Chemoinformatics is a research area where chemical problems are addressed using informatics tools. Our mission is to develop chemoinformatics tools that are practical and useful for applications in the field of chemistry and biology. For example, molecular representations have been extensively investigated for virtual screening of large compound datasets to identify bioactive compounds. Likewise, the investigation of appropriate chemical reaction representations for predicting reaction parameters (e.g., yield, selectivity) is an active area of research. To develop tools and methods, one must understand both domain knowledge (chemistry or biology) and analytical techniques (statistics and machine learning). Either having experienced one of the two studies is preferable for conducting meaningful research. So far, most of the students in our group have chemistry or biology backgrounds. They have learned information techniques through training programs in our group. Starting with the basics of data analysis (machine learning), you will learn how to handle chemistry-related data and analyze it to extract useful information. Students with an information science background can study chemistry and biology, with a focus of drug discovery to conduct meaningful studies.

Research Themes

1. Methodology development for affinity prediction

Virtual screening is a process that selects potential candidate compounds for a specific target from a compound pool. In ligand-based approaches, the principle that similar compounds show similar biological activity holds. This principle, however, is not necessarily true when focusing on ligand-protein binding mechanisms. Methodological development to extract key information based on these mechanisms within ligand-based approaches will improve virtual screening.

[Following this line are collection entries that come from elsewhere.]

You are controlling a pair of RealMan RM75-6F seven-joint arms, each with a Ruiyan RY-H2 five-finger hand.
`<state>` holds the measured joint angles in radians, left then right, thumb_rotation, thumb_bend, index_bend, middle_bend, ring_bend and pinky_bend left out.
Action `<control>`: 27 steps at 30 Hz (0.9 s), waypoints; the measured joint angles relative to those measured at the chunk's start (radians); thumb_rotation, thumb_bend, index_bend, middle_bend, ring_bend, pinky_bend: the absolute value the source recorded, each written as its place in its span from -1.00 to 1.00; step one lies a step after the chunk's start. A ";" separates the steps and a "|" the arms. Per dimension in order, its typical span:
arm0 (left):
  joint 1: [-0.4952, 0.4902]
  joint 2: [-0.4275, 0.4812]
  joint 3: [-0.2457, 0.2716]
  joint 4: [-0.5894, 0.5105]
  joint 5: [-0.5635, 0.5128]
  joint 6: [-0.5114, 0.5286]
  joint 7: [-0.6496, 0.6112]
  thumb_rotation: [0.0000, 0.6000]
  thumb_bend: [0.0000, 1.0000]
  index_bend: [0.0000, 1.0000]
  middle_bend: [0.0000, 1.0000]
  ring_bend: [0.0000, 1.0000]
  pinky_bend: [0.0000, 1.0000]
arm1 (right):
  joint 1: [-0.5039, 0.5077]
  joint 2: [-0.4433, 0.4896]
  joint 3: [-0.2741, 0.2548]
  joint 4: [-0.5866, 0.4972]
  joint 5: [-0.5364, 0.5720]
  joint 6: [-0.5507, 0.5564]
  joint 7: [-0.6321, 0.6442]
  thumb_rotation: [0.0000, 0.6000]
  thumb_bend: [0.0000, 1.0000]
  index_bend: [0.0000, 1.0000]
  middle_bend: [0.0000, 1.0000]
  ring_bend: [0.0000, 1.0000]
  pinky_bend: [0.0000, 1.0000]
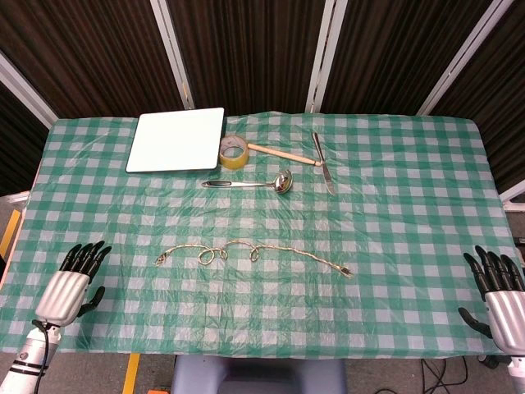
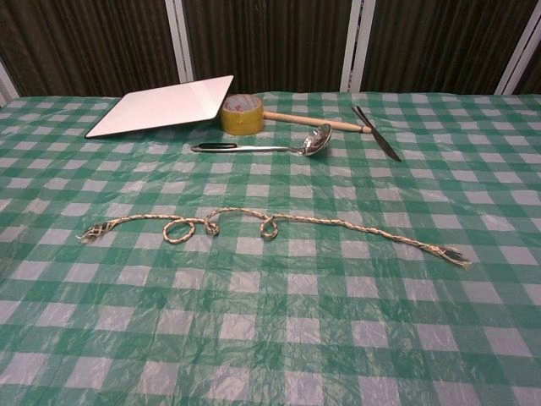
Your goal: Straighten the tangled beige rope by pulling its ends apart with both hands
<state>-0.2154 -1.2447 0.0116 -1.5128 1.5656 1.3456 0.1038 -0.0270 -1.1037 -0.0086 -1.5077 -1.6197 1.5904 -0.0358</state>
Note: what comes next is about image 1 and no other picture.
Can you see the white square board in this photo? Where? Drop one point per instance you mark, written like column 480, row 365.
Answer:
column 176, row 140

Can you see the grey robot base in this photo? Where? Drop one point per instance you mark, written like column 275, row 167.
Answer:
column 258, row 375

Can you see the green white checkered tablecloth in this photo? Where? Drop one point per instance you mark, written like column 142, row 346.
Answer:
column 262, row 262

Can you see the silver table knife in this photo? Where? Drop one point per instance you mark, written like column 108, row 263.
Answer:
column 323, row 164

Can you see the yellow tape roll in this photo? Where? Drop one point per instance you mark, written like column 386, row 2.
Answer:
column 233, row 153

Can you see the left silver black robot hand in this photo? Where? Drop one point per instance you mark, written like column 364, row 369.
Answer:
column 63, row 293

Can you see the wooden stick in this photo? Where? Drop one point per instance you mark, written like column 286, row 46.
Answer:
column 283, row 153

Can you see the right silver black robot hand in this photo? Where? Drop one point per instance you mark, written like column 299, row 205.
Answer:
column 506, row 316

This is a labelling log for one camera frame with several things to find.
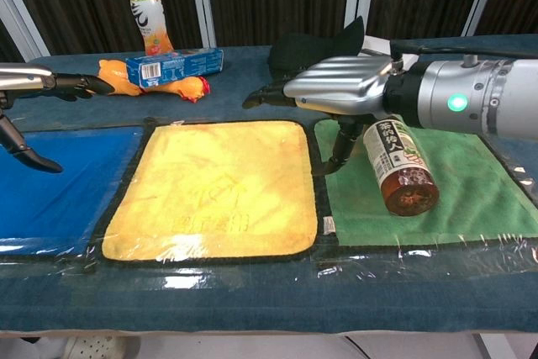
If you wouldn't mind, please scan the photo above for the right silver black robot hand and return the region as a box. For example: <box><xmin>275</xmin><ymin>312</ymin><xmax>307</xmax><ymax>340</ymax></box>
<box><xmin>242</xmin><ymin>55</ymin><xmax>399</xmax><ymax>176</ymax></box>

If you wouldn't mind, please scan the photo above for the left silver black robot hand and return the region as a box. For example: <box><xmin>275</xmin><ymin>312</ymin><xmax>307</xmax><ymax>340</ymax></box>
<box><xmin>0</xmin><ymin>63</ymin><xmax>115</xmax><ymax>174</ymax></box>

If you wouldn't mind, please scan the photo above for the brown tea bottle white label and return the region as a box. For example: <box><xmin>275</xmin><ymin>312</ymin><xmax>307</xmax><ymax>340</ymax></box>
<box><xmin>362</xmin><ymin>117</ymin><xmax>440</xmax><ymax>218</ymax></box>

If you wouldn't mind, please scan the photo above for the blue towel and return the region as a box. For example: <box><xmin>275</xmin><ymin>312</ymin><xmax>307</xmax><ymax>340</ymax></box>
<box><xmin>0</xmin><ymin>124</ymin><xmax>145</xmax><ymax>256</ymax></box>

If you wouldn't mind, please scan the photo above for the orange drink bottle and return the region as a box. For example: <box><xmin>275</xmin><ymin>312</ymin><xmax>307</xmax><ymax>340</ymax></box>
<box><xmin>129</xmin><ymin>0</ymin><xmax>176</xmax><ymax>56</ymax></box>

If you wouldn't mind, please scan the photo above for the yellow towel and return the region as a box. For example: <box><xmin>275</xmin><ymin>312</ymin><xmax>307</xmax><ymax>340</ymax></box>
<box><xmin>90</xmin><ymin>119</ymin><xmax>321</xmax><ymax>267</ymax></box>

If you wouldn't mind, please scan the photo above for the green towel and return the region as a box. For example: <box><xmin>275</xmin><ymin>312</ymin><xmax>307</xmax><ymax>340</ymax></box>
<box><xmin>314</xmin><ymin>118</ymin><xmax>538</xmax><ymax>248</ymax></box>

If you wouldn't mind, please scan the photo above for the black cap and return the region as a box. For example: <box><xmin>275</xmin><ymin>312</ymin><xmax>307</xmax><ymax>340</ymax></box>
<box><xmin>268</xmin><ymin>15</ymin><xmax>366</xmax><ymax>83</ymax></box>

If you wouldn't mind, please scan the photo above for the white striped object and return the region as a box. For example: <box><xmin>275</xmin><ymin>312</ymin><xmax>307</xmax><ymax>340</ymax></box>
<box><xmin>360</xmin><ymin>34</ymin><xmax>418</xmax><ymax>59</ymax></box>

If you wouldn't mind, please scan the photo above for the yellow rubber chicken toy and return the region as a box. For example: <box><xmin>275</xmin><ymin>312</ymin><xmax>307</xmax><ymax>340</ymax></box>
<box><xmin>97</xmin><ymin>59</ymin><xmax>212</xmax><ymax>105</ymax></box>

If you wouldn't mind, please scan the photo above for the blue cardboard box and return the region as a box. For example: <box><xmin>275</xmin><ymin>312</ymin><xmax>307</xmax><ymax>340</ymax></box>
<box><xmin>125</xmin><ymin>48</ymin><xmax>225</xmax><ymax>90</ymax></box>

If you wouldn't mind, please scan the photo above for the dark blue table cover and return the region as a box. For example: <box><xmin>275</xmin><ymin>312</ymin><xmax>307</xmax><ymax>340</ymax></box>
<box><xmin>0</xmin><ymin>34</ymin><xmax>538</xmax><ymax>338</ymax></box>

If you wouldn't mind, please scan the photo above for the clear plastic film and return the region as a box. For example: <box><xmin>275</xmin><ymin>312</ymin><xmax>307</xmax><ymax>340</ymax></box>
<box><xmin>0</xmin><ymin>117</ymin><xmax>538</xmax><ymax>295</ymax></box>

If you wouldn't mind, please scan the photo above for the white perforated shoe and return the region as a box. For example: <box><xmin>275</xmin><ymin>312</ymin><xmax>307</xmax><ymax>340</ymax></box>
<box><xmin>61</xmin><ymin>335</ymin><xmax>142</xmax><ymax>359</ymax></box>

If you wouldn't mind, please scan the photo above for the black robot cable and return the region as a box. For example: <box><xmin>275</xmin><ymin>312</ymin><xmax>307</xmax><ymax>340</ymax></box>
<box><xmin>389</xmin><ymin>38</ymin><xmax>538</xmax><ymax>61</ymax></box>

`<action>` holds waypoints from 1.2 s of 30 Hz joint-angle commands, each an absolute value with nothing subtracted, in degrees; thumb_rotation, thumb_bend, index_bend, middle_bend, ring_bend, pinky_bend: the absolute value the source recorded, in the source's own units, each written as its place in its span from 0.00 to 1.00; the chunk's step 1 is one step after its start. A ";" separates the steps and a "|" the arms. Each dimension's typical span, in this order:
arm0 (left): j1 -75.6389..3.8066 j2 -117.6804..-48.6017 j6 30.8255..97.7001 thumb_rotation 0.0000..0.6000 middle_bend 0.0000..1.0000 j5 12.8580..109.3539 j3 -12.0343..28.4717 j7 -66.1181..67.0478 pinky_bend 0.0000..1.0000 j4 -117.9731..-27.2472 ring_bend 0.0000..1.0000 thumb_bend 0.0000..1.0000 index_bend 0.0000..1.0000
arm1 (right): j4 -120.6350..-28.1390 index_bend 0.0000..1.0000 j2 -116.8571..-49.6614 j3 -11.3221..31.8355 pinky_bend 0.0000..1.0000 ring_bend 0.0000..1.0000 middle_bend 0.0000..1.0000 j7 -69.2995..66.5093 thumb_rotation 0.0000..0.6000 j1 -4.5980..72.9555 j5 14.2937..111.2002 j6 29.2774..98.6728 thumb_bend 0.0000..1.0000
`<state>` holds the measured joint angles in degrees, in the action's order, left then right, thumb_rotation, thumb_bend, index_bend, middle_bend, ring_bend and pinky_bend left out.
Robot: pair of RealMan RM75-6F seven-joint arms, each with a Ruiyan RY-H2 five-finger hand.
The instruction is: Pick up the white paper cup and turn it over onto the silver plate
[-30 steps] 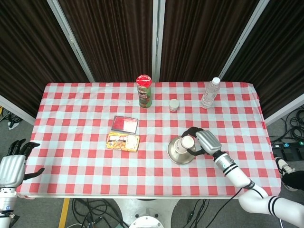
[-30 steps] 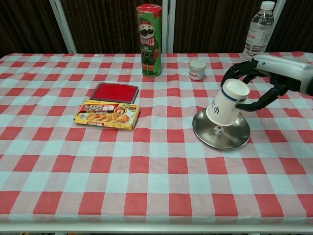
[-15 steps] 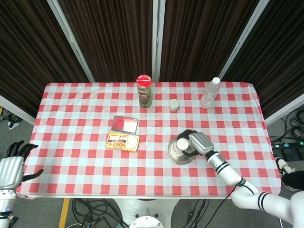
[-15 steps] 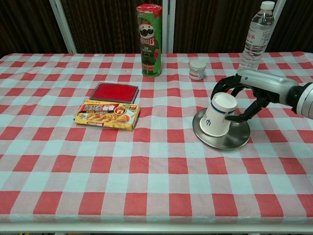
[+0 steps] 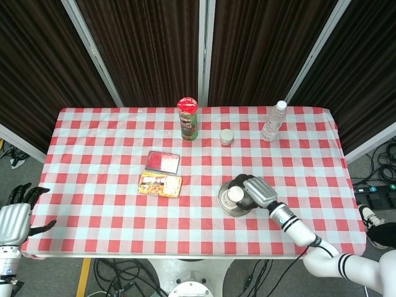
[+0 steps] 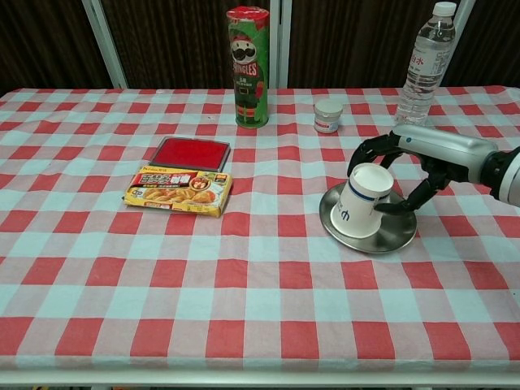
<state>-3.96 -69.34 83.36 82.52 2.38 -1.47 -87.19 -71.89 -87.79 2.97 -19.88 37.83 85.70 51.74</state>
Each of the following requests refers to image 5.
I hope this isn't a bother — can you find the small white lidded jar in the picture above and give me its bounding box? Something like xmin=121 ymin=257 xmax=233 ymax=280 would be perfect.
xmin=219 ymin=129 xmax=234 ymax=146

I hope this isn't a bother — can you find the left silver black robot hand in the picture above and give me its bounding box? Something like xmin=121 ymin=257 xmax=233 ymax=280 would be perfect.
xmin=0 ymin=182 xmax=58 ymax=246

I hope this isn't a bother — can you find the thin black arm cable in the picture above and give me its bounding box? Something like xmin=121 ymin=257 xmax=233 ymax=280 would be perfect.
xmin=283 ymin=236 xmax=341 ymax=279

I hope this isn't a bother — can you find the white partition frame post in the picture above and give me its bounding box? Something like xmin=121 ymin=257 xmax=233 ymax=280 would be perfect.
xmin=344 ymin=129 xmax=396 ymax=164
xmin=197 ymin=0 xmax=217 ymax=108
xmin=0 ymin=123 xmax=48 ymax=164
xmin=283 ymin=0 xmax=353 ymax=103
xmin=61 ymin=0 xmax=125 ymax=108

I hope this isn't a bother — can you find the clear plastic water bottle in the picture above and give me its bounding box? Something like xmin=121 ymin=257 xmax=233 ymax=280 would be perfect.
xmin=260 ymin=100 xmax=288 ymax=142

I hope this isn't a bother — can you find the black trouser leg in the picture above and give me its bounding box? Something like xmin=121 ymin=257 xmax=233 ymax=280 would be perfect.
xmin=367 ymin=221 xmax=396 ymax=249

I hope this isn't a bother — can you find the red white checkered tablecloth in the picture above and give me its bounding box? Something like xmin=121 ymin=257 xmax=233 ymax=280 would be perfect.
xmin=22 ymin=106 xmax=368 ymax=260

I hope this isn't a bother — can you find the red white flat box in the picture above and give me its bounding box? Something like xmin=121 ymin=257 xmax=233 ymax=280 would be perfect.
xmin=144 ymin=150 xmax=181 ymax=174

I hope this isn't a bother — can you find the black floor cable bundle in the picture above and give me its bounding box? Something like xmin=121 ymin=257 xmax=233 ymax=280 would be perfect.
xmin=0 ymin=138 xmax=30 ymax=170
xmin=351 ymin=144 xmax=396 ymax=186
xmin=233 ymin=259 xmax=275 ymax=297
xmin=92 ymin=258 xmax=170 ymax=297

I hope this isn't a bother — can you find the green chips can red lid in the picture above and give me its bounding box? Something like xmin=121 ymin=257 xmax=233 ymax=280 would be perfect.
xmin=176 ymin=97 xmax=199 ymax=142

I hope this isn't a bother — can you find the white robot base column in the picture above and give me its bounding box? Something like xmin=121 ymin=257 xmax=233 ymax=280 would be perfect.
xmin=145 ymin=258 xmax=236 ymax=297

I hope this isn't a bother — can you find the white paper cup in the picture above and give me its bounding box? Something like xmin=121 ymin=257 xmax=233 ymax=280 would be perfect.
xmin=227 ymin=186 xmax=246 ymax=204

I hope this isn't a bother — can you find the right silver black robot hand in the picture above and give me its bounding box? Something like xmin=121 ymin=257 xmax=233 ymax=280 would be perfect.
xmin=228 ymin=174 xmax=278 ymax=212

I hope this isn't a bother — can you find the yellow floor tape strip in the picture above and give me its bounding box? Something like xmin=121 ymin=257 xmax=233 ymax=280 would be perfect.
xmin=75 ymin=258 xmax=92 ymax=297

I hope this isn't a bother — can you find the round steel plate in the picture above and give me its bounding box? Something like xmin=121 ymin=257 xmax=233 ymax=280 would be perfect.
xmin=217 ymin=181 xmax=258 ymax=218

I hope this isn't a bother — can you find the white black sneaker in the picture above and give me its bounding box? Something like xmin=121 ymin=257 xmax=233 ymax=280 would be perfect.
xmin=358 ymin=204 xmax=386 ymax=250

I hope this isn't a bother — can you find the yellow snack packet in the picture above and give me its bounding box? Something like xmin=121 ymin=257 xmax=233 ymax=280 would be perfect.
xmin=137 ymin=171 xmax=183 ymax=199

2. Molecular representation for understanding chemical reactions

Conventional chemical reaction analysis employs a set of molecular descriptors representing key components of a single putative reaction mechanism to correlate the catalyst’s chemical structure with the reaction parameter, thereby ignoring other reaction paths, including side reactions. We are developing methods to incorporate multiple reaction pathways into a reaction-parameter prediction model to enhance its predictive capability.

3. Modeling approaches in the low data regime

Laboratory-scale chemistry data sets are small: fewer than 50 samples (sometimes around 10), all experimentally obtained under homogenous experimental conditions. Mechanism-oriented molecular representation in combination with traditional machine learning modeling would be a reasonable approach for this type of problem; however, recently developed DNN techniques, such as meta-learning and pre-training, would also be options.

Recent Research Papers and Achievements

1. Hamakawa Y., Miyao T. J. Chem. Inf. Model. 2025, 65, 3388-3404.
2. Iwasaki Y., Miyao T., Molecular Informatics, 2025, 44, e70000.
3. Ue T., Sato A., Miyao T. J. Chem. Inf. Model. 2024, 64, 9350-9360.